「車体底面の空力効果について」
text & illustration by tw (2007. 3.30)




(上図:ウイングが空中にある場合。)




(上図:ウイングを路面へ近づけた場合。
 通路が狭くなり流速が増す事で、吸着効果が発生する。)



上図の「空中にあるウイング」と比べて、下図の「路面と近づけたウイング」は、少し空気抵抗が増すが、
しかし、増した空気抵抗の割りに、とても大きなダウンフォースを発生させる事が出来る。
これを地上効果(グランド エフェクト)と呼ぶ。
この手法は、より少ない空気抵抗でより大きなダウンフォースを得たい、現代レーシングカーの空力性能の基本的な概念である。

開かれた空間では、空気は音速以下の速度では圧縮される事は無い。
上図のウイングは路面へ近い為、気流が通過する通路が狭いが、
気流の速度が音速以下であれば、空気は圧縮される事は無く、狭い区間を流速が増して通過する。

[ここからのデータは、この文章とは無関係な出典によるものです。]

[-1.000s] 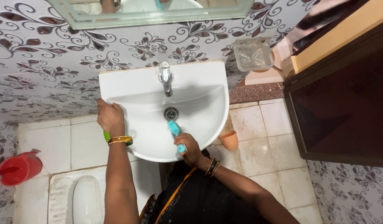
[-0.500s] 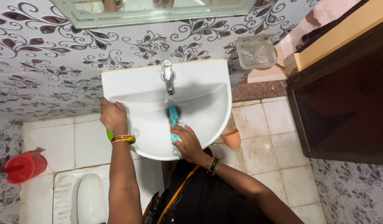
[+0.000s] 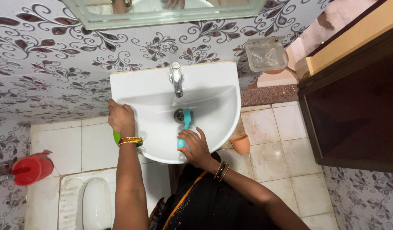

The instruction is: The person cleans a bathroom sink using a small blue brush, scrubbing around the faucet and the basin.

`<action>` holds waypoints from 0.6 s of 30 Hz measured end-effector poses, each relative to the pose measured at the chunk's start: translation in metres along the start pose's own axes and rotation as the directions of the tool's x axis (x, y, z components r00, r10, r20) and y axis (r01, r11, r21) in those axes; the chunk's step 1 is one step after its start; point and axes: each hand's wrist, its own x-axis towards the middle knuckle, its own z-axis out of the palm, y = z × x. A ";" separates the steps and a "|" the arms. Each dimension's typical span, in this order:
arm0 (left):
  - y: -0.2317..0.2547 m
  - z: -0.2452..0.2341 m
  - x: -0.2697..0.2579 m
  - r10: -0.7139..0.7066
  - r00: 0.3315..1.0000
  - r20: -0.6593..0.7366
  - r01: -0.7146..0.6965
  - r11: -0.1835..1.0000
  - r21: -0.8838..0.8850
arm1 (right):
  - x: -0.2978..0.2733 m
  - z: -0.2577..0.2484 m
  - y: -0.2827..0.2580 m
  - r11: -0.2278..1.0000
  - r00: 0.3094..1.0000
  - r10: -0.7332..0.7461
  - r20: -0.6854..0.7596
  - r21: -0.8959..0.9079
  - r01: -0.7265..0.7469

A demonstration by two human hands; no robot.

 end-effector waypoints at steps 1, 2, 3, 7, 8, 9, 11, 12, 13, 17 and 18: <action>0.000 -0.001 0.000 -0.003 1.000 0.005 0.003 1.000 0.003 | 0.003 -0.003 -0.004 1.000 1.000 0.007 0.015 -0.004 -0.007; 0.001 -0.001 0.000 -0.002 1.000 0.004 0.002 1.000 -0.001 | 0.005 -0.005 -0.007 1.000 0.999 0.014 0.029 -0.009 -0.013; 0.001 -0.001 -0.001 -0.001 1.000 0.002 0.001 1.000 -0.005 | 0.006 -0.005 -0.009 1.000 0.999 0.021 0.044 -0.014 -0.020; 0.000 -0.001 0.000 0.001 1.000 0.000 -0.001 1.000 -0.012 | 0.005 -0.004 -0.005 1.000 1.000 0.006 0.013 -0.003 -0.006; 0.000 0.000 0.000 0.001 1.000 -0.002 -0.001 1.000 -0.010 | 0.003 -0.002 -0.002 1.000 1.000 0.017 -0.003 0.026 -0.017; 0.000 0.000 0.000 0.001 1.000 -0.004 -0.001 1.000 -0.007 | 0.000 0.000 0.002 0.998 0.999 0.028 -0.019 0.056 -0.027; 0.000 0.001 0.000 -0.005 1.000 0.001 0.005 1.000 -0.007 | -0.007 0.007 0.011 0.997 0.997 -0.008 -0.080 0.078 0.014; 0.000 0.000 0.000 -0.011 1.000 0.008 0.011 1.000 -0.010 | -0.011 0.011 0.016 0.995 0.994 -0.025 -0.111 0.088 0.035; 0.001 0.000 0.000 -0.017 1.000 0.015 0.017 1.000 -0.013 | -0.014 0.014 0.020 0.993 0.988 -0.050 -0.143 0.102 0.065; 0.002 -0.002 0.001 -0.022 0.999 0.029 0.022 1.000 -0.008 | -0.018 0.017 0.024 0.989 0.984 -0.094 -0.154 0.099 0.110; 0.002 -0.002 0.001 -0.024 0.999 0.034 0.024 1.000 -0.008 | -0.017 0.014 0.021 0.991 0.988 -0.090 -0.125 0.083 0.101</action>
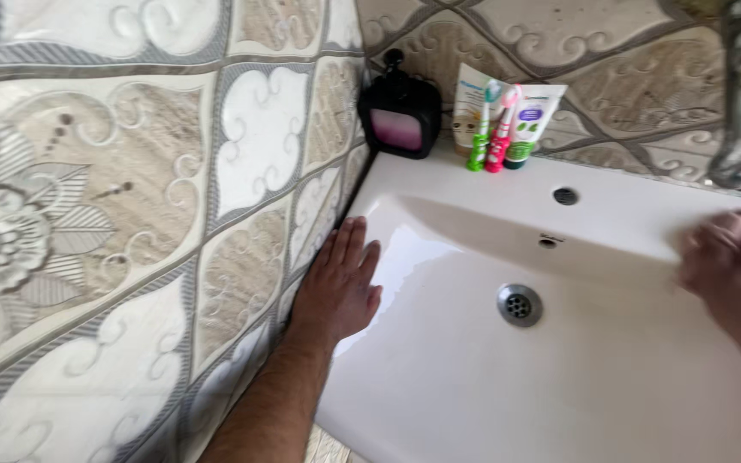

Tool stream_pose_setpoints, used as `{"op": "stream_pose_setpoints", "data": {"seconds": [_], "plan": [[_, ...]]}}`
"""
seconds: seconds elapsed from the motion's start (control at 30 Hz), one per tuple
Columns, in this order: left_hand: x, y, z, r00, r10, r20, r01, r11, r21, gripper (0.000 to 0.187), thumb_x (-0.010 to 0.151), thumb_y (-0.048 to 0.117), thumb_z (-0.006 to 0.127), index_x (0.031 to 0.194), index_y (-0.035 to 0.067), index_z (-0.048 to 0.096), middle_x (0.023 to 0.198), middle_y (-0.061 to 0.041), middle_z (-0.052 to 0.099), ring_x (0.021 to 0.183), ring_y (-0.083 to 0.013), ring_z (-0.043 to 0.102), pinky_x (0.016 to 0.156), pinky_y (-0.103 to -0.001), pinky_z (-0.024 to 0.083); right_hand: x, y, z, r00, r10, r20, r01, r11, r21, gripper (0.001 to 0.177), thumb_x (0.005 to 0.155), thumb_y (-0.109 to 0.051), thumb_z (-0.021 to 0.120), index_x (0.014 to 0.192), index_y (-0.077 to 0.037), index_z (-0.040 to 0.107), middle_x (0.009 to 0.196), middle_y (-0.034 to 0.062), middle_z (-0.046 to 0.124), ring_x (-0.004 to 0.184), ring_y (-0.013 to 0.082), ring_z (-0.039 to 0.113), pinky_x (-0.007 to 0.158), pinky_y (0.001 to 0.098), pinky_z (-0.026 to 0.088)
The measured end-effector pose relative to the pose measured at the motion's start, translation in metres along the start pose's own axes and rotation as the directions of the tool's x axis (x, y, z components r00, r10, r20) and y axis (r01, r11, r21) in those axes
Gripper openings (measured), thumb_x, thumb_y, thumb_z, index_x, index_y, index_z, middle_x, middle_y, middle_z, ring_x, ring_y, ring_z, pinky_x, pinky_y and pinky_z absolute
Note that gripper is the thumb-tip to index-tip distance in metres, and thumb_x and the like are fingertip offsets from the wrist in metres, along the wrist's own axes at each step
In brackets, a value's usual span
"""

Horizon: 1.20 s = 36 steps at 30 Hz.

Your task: The person rinses toothbrushes and toothpaste tubes under running water, then uses a cloth to wipe the sink basin and faucet area. The person also washes and wrings out the cloth before continuing to wipe the sink surface.

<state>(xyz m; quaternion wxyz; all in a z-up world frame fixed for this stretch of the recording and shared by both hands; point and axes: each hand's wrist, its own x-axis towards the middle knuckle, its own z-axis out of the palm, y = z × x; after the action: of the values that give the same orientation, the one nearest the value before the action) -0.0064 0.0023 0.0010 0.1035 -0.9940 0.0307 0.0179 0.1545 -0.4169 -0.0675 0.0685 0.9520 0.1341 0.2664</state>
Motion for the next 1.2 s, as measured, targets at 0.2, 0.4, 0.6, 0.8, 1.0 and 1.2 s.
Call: {"op": "stream_pose_setpoints", "data": {"seconds": [0.2, 0.4, 0.6, 0.8, 1.0, 1.2], "plan": [[0.005, 0.005, 0.006, 1.0, 0.002, -0.005, -0.002, 1.0, 0.004, 0.068, 0.094, 0.041, 0.053, 0.15, 0.006, 0.037, 0.166, -0.021, 0.013, 0.153, -0.0313, 0.011, 0.124, -0.043, 0.012, 0.021, 0.037, -0.021, 0.997, 0.035, 0.064, -0.044, 0.987, 0.156, 0.046, 0.117, -0.042, 0.038, 0.131, -0.004, 0.061, 0.122, 0.0175, 0.06, 0.125, 0.0391, 0.055, 0.108, 0.0618, 0.041], [0.006, 0.008, -0.009, 0.999, -0.003, 0.04, 0.0, 0.998, 0.067, 0.067, 0.095, 0.042, 0.05, 0.151, 0.009, 0.036, 0.166, -0.02, 0.013, 0.154, -0.0304, 0.011, 0.124, -0.041, 0.011, -0.138, 0.058, -0.094, 0.965, 0.017, 0.261, 0.021, 0.99, -0.141, 0.05, 0.093, -0.04, 0.048, 0.137, -0.019, 0.059, 0.152, 0.0121, 0.056, 0.14, 0.0324, 0.05, 0.12, 0.0503, 0.04], [0.007, 0.011, 0.002, 0.997, -0.018, 0.08, 0.004, 0.986, 0.164, 0.07, 0.096, 0.046, 0.045, 0.156, 0.012, 0.035, 0.171, -0.02, 0.011, 0.153, -0.0292, 0.01, 0.124, -0.041, 0.011, -0.15, 0.082, -0.078, 0.968, -0.106, 0.229, 0.13, 0.987, -0.094, 0.064, 0.09, -0.034, 0.049, 0.147, -0.005, 0.046, 0.15, 0.0167, 0.052, 0.149, 0.0386, 0.043, 0.119, 0.0541, 0.041], [0.007, 0.015, 0.006, 0.996, -0.046, 0.082, 0.03, 0.983, 0.18, 0.069, 0.096, 0.047, 0.045, 0.155, 0.013, 0.033, 0.167, -0.018, 0.01, 0.155, -0.0308, 0.009, 0.125, -0.042, 0.01, -0.04, 0.112, -0.023, 0.969, 0.096, 0.227, -0.138, 0.975, 0.176, 0.057, 0.107, -0.033, 0.047, 0.154, -0.002, 0.04, 0.159, 0.029, 0.038, 0.137, 0.051, 0.043, 0.11, 0.059, 0.041], [0.0, 0.117, -0.013, 0.914, -0.136, 0.381, 0.123, 0.991, 0.058, 0.08, 0.1, 0.06, 0.043, 0.161, 0.01, 0.027, 0.171, -0.023, 0.002, 0.157, -0.0443, 0.003, 0.124, -0.06, 0.002, -0.203, 0.074, -0.115, 0.935, -0.113, 0.337, 0.089, 0.992, 0.085, 0.053, 0.094, -0.03, 0.042, 0.143, -0.01, 0.048, 0.148, 0.0111, 0.045, 0.151, 0.0366, 0.03, 0.119, 0.0616, 0.03], [-0.017, 0.204, 0.014, 0.77, 0.039, 0.637, 0.203, 0.932, -0.302, 0.096, 0.099, 0.069, 0.035, 0.165, 0.015, -0.009, 0.171, -0.017, -0.022, 0.157, -0.0369, -0.024, 0.122, -0.062, -0.015, -0.168, 0.061, -0.13, 0.953, -0.304, -0.016, 0.304, 0.947, 0.107, 0.055, 0.092, -0.047, 0.044, 0.133, -0.011, 0.054, 0.151, 0.0194, 0.047, 0.147, 0.0366, 0.038, 0.115, 0.0684, 0.028]]}}
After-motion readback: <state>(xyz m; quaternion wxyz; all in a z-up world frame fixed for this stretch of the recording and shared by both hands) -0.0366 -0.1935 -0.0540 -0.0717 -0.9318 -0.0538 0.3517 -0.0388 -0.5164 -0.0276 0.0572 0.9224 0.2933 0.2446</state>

ベルヌーイの定理上、流体は、速度が増すと圧力が下がる。
これがウイング下面や、現代レーシングカーの車体底面によるダウンフォース発生の原理である。



F1グランプリで初めて車体底面をウイング形状としたマシンは、
筆者が過去の資料を調べた限りでは、1970年の「マーチ701」である。
このマシンは車体のサイド部分の底面をウイング形状としていた。
しかしこのマシンは、そのサイド・ウイングに翼端板は設けられておらず、
低圧であるウイング下側へ、車体の横側から気流が進入してしまい、
得られたダウンフォースは少なかったと思われる

そして1977年に、ロータスがサイドウイングにスカートを装着させた「ロータス78」を登場させた。
このサイドスカートは路面と接触させており、ウイング下部の低圧部と外気とを遮断した、
空力効率の高い、初の本格的なウイングカーとなった。

しかしその後のウイングカーの空力性能の進歩により、
F1マシンのコーナリング速度が上昇してゆき、安全性に問題を抱える様になった。
その為、ダウンフォース発生量を抑制する為に、1983年からフラットボトム規定が裁定された。
その規定は、「前輪の後端から後輪の前端までに有る車体の底面はフラットでなければならない」という内容である。

これによりF1車輌のダウンフォースは削減はされたが、
しかしリヤディフューザーの発明により、フラットボトムであってもそれなりのダウンフォースを発生できていた。



そして11年後の1994年サンマリノGPで、ローランド・ラッツェンバーガー選手と
アイルトン・セナ選手が高速でコースアウトし、死亡事故となった事により、
F1界は更に車体の安全性を向上させるべくレギュレーションを改定し、
1995年からステップドボトム規定を実行した。

ステップドボトム規定とは、車体を正面から見た時に、
低い車体底面の中央部と、高いサイド部で、50mmの垂直の段差を義務付けたものである。
これにより車体底面のグランドエフェクト効果が低減し、車輌の総ダウンフォース量が低下した。
尚、A.セナの死亡事故より前の段階で(94年 F1GP 第2戦 TI英田の時点で)、
将来的なF1の車体底面はステップドボトムにしようという動きはあった。

セナの事故を受け、F1GP界は車輌のラップタイム抑制の為に、ステップドボトム規定を導入したが、
だが筆者は、それから数年を経て、ステップドボトム規定についていくらか懐疑的である。
コース上での追い抜きが困難な理由は、前車の乱流により後続車のダウンフォースが軽減される事にあるが、
アメリカのレーシングで実証済みである様に、車体底面の吸着効果(グランドエフェクト)は、前車の乱流の影響を受けにくいのである。